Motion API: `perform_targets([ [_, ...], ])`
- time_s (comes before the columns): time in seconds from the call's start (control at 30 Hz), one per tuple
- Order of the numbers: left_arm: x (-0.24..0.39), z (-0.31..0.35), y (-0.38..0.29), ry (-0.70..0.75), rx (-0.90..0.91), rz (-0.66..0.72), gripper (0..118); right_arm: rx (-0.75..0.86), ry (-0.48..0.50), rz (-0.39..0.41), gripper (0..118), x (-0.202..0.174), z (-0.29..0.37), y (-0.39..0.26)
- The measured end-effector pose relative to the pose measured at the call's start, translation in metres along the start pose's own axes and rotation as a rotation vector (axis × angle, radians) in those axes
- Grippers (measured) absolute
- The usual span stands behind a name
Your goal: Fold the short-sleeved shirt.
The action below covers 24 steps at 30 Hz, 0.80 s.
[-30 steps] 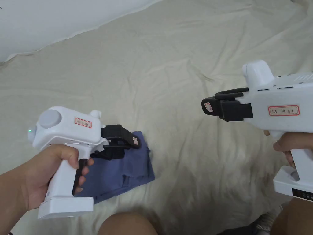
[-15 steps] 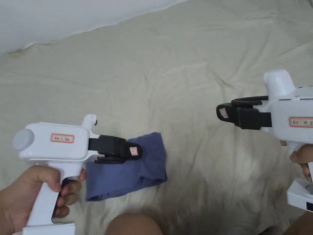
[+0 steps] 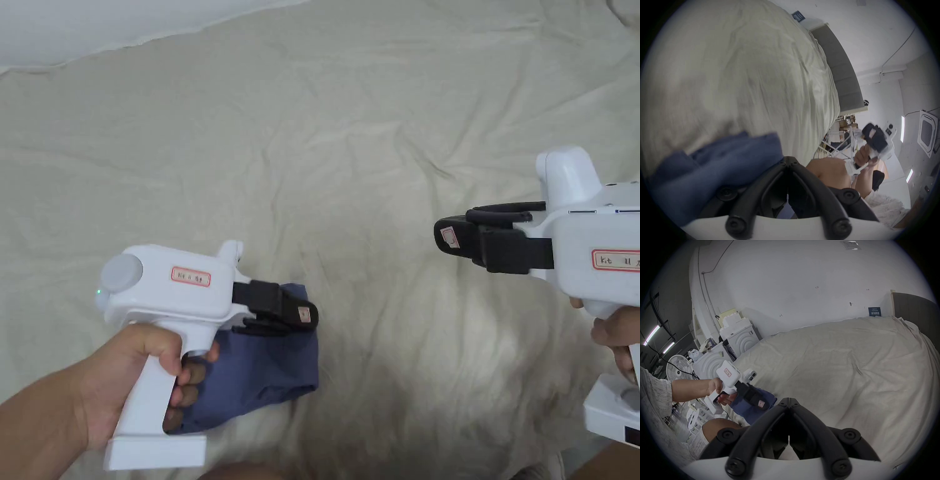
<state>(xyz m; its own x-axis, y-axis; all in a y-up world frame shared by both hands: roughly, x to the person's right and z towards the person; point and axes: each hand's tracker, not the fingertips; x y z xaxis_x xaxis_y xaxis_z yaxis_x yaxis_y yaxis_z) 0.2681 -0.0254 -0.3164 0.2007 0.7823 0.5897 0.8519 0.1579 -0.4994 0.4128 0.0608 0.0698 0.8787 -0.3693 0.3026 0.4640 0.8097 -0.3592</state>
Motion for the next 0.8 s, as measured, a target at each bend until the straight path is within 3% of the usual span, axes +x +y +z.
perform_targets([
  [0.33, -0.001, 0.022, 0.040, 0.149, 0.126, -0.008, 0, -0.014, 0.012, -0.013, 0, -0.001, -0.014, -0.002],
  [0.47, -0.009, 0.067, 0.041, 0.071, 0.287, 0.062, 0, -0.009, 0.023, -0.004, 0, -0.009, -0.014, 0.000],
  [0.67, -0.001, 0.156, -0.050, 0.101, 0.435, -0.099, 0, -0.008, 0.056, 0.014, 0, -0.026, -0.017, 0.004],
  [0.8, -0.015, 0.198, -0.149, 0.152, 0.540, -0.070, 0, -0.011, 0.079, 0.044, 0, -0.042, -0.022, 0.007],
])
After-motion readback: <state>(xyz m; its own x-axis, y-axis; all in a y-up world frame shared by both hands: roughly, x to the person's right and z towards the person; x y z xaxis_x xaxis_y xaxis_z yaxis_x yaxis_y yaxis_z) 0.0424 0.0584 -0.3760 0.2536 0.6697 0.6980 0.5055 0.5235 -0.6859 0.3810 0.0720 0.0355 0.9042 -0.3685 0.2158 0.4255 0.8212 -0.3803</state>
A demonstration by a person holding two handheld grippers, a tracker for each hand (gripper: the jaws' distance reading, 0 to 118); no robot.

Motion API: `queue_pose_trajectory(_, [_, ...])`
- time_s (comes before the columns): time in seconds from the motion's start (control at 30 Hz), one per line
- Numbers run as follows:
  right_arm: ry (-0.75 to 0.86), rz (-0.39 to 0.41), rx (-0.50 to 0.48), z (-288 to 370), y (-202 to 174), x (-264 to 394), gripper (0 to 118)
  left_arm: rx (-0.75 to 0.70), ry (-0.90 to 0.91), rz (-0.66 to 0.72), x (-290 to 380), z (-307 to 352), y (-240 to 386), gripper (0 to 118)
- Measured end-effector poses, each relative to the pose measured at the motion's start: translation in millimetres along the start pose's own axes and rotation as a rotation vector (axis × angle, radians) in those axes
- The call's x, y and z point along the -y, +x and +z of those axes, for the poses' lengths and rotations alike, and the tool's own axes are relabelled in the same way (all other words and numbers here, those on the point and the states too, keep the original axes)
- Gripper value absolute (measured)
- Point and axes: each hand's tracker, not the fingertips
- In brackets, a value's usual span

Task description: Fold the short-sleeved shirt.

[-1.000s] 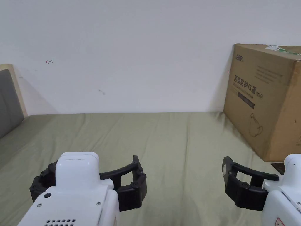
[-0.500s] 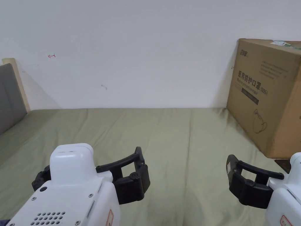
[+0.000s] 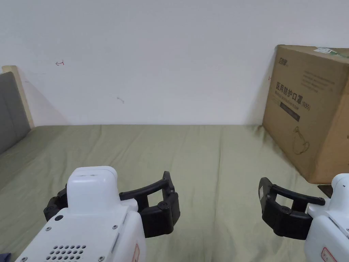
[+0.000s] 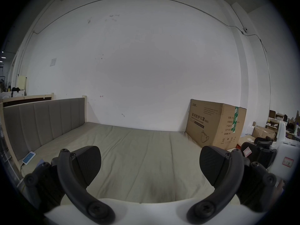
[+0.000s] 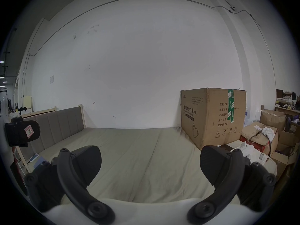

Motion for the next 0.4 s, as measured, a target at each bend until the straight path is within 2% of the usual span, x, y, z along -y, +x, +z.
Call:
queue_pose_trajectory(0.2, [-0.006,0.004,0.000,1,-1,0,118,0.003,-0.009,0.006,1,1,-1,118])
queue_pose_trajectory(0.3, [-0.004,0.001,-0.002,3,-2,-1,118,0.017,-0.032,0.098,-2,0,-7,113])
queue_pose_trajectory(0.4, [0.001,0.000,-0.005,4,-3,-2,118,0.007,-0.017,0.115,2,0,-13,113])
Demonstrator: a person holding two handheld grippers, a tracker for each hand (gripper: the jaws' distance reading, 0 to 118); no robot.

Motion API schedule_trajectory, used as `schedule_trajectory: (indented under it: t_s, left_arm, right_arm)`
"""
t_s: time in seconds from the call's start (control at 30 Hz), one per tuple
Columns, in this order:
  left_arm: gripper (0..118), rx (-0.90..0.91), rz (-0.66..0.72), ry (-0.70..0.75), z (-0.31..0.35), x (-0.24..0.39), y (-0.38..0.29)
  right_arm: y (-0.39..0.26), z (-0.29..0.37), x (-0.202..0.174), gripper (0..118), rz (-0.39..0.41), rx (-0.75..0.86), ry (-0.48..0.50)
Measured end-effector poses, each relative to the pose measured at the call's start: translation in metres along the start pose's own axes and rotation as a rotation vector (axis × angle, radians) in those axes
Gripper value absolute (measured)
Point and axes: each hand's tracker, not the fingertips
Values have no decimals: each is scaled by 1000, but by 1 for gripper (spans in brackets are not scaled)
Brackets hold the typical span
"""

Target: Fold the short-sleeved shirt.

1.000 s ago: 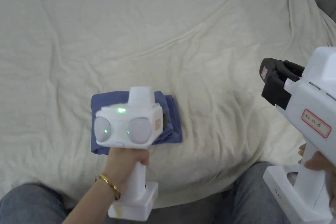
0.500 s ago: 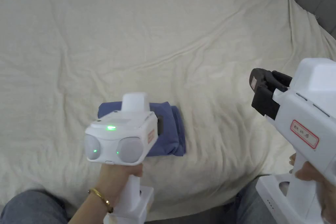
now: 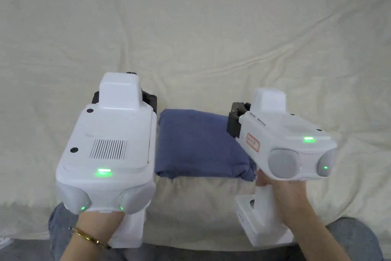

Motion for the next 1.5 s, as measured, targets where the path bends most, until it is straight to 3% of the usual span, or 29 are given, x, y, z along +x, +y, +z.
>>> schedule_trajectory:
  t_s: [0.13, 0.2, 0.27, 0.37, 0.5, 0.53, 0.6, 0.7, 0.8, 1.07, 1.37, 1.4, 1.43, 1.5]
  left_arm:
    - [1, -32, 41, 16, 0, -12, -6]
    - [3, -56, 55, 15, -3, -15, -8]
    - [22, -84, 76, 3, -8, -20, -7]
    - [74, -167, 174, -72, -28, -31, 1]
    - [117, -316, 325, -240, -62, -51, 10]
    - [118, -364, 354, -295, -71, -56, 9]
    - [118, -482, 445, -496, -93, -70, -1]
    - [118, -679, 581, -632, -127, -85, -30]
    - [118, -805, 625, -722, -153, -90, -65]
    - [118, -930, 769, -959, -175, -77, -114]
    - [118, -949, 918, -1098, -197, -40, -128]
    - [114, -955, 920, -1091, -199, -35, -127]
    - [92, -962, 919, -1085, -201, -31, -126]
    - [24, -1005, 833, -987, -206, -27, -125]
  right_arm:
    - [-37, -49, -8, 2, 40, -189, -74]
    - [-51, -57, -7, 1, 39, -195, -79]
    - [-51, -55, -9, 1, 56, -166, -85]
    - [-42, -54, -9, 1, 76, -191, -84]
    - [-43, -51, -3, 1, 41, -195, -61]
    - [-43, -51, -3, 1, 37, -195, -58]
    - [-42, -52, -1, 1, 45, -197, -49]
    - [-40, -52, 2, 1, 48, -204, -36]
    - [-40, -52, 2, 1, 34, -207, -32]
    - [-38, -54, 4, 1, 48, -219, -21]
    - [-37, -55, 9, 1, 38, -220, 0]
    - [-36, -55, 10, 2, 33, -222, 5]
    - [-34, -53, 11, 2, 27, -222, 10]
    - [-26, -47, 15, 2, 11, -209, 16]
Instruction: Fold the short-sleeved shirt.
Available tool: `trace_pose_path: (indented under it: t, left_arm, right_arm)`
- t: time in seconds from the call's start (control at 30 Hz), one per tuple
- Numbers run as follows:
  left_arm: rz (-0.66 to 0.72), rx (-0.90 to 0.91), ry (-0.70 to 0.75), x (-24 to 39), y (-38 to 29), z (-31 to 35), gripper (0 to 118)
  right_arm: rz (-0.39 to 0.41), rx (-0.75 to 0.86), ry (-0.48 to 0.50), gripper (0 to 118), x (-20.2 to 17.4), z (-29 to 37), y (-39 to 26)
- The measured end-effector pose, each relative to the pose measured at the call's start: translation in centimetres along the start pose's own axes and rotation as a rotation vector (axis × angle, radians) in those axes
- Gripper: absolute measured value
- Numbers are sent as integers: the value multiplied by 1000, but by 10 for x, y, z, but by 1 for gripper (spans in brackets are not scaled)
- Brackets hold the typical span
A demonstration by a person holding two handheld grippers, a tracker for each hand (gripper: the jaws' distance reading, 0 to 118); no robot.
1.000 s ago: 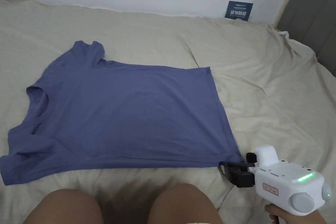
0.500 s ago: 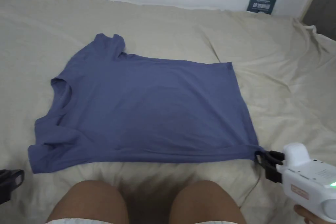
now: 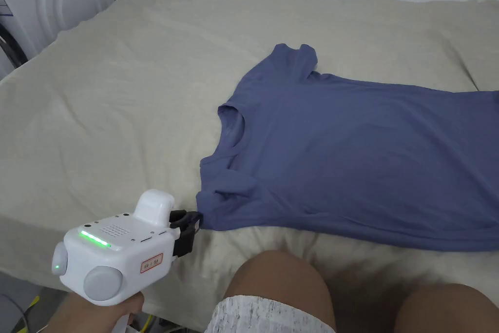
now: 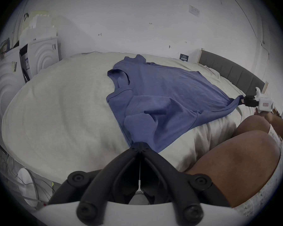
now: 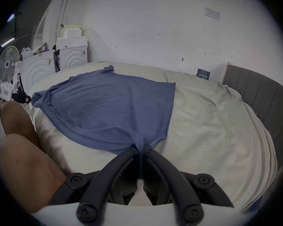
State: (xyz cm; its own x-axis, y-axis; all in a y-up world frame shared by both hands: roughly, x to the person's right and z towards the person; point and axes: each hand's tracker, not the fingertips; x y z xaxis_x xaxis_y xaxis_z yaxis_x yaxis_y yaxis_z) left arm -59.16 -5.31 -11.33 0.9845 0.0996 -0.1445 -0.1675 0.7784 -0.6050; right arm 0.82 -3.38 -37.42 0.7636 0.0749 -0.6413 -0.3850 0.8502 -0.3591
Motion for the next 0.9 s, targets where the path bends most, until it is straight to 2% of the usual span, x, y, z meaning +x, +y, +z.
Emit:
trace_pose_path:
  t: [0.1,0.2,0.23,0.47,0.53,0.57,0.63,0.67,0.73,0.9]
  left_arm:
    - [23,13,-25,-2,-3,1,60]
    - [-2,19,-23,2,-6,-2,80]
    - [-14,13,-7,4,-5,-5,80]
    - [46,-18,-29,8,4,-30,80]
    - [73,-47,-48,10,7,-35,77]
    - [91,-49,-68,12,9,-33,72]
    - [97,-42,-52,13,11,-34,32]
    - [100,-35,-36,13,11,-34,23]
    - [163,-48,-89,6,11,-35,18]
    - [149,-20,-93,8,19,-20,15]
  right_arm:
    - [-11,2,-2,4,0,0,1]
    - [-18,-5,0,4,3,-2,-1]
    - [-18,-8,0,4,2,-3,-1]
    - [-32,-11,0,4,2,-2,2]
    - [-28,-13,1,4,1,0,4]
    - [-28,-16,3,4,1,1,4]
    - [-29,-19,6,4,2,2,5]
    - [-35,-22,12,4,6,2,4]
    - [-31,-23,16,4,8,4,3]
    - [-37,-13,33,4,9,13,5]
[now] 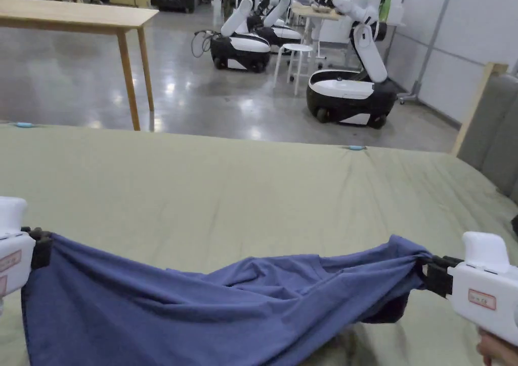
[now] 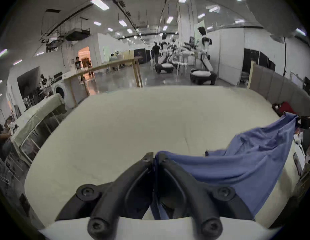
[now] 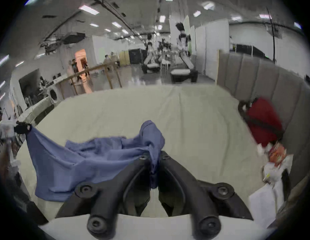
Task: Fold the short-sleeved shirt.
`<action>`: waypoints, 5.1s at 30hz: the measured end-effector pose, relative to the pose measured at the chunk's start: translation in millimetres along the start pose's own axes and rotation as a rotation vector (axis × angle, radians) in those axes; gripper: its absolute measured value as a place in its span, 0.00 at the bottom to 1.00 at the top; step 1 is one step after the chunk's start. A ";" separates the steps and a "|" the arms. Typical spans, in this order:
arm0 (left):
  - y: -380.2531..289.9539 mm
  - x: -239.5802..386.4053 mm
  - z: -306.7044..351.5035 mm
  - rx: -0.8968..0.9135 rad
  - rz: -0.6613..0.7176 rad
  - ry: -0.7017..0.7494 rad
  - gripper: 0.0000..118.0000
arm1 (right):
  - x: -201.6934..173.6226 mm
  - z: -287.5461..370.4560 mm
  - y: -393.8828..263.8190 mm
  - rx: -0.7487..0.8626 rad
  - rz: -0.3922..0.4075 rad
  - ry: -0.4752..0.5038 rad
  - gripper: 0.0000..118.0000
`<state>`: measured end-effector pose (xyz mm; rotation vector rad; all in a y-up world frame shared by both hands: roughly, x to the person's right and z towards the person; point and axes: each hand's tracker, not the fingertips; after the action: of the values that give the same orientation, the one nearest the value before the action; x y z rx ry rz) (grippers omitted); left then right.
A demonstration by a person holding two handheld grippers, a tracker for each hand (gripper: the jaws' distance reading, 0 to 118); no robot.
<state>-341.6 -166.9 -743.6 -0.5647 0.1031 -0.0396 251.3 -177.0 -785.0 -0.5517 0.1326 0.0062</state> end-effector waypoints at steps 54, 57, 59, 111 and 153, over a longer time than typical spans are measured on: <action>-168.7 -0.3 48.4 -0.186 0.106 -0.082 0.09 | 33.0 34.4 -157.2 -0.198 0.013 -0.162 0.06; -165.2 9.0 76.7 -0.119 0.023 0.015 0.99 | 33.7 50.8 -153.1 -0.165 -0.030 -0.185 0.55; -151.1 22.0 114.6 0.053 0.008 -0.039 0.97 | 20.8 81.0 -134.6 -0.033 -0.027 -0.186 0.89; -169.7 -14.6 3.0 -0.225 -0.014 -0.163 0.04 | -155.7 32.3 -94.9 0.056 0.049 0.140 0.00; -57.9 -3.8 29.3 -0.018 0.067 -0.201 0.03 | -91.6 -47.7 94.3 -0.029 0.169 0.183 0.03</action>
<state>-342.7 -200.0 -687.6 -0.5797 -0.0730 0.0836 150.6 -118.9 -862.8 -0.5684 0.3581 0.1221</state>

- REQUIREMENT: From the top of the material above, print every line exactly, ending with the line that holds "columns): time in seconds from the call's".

- EXERCISE SOLUTION:
Motion API: `perform_targets([ [_, ...], ])`
- time_s (comes before the columns): time in seconds from the call's start (control at 30 Hz), one per tuple

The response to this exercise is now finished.